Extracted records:
┌────────
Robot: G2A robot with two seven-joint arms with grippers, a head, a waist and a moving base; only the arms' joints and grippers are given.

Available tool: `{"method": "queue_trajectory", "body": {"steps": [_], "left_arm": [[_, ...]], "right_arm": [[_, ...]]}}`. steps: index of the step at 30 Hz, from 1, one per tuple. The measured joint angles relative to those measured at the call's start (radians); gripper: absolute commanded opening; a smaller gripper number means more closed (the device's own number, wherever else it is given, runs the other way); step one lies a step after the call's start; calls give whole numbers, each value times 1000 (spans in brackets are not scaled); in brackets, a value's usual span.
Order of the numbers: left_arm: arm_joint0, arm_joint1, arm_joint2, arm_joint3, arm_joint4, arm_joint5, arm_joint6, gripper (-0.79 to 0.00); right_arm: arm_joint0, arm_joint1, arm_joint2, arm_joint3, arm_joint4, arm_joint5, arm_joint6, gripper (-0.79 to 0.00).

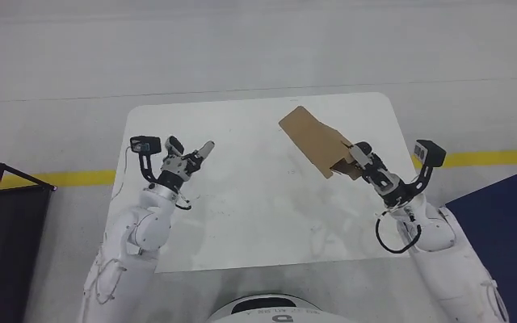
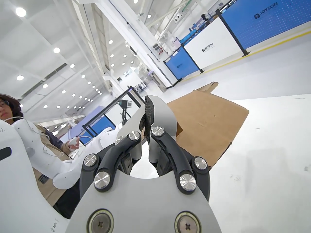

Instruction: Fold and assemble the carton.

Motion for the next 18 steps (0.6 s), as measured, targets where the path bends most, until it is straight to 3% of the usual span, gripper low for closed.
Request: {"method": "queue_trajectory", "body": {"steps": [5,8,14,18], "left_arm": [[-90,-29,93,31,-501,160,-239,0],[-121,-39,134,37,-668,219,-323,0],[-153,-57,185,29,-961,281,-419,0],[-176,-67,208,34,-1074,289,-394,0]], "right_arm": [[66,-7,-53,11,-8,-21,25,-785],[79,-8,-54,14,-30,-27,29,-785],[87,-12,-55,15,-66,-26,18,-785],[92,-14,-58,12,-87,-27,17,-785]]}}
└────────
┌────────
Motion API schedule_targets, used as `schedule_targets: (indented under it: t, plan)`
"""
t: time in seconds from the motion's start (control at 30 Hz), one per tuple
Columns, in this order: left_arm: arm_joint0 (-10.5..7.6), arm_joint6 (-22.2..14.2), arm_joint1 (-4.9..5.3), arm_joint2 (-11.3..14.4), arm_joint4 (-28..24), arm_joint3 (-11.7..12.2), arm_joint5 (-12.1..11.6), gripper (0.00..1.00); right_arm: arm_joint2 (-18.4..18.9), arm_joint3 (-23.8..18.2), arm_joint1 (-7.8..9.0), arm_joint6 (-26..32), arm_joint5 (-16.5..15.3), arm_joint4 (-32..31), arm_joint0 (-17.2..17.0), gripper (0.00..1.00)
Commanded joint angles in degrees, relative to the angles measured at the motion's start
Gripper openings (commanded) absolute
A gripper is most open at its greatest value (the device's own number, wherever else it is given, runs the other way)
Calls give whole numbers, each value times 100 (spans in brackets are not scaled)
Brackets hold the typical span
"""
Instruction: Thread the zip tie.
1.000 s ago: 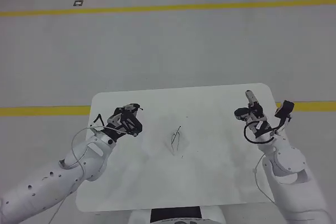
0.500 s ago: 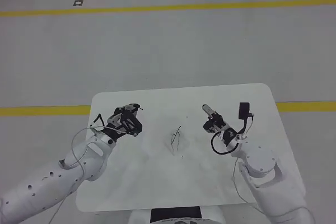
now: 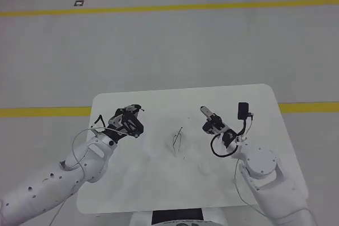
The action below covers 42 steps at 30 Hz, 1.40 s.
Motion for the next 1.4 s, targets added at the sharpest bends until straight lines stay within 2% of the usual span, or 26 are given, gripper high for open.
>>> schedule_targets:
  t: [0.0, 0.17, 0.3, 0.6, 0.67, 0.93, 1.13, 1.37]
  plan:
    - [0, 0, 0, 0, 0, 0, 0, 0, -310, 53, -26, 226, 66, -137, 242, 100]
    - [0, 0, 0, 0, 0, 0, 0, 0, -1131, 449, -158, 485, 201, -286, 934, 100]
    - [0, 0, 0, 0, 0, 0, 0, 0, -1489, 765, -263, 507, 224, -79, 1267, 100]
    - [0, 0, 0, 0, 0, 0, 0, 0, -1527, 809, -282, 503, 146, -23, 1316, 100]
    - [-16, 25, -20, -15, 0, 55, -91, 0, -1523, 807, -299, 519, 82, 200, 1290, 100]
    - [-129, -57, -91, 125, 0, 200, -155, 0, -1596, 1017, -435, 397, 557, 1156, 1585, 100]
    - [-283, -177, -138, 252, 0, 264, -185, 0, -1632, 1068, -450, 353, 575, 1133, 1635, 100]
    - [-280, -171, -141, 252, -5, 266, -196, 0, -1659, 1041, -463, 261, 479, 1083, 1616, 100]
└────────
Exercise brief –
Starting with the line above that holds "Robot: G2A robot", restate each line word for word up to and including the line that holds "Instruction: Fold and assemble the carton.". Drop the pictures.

Answer space –
Robot: G2A robot with two seven-joint arms with grippers, a head, a waist and a moving base; only the arms' joints and grippers are given.

Available tool: `{"method": "queue_trajectory", "body": {"steps": [_], "left_arm": [[_, ...]], "right_arm": [[_, ...]]}}`. steps: index of the step at 30 Hz, from 1, one per tuple. The measured joint angles relative to those measured at the call's start (radians); gripper: absolute commanded opening; a smaller gripper number means more closed (the device's own number, wherever else it is given, runs the other way); step one lies a step after the call's start; calls give whole numbers, each value times 1000 (spans in brackets are not scaled); in brackets, a value's usual span.
Order of the numbers: left_arm: arm_joint0, arm_joint1, arm_joint2, arm_joint3, arm_joint4, arm_joint5, arm_joint6, gripper (-0.79 to 0.00); right_arm: arm_joint0, arm_joint1, arm_joint2, arm_joint3, arm_joint4, arm_joint5, arm_joint6, gripper (-0.79 to 0.00).


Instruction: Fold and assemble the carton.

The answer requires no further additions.